◆ TASK PROMPT: Extract the first line through the line containing "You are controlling" from the listing below, exactly as written.

** Opening INFORMATION PROVIDED block **

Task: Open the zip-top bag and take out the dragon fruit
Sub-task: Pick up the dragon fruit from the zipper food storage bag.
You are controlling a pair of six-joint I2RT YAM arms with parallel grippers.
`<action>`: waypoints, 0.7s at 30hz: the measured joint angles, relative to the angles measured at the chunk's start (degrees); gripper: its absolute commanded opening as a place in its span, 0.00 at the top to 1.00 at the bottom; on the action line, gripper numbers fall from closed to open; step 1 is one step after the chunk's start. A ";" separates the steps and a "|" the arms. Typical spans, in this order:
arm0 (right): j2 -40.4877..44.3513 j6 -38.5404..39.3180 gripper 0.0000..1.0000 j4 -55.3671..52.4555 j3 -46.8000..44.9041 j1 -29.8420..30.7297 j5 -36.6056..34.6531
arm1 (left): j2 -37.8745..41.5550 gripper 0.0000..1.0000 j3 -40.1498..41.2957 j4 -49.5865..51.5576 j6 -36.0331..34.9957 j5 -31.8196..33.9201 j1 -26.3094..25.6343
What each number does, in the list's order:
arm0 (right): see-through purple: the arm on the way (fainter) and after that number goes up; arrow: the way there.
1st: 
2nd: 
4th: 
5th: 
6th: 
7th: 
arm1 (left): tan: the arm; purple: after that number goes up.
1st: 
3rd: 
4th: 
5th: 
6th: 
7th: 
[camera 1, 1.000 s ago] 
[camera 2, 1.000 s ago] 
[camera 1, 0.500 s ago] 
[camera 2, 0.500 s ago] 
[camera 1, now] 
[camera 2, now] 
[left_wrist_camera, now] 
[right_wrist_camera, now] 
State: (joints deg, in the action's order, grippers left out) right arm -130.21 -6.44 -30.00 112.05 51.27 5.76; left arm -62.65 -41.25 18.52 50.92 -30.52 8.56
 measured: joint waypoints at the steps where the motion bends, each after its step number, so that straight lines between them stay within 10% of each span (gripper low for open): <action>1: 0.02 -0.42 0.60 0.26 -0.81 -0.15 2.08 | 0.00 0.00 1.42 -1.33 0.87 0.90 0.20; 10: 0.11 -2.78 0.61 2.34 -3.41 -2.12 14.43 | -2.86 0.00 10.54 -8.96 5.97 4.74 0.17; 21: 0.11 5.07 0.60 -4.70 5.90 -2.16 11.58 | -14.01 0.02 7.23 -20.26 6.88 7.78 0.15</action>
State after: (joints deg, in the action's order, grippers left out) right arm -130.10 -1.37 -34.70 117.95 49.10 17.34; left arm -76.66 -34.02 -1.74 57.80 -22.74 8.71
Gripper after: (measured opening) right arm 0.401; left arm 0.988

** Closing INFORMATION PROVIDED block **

◆ RESULT OF THE EXERCISE:
Task: Open the zip-top bag and take out the dragon fruit
Sub-task: Pick up the dragon fruit from the zipper food storage bag.
You are controlling a pair of six-joint I2RT YAM arms with parallel grippers.

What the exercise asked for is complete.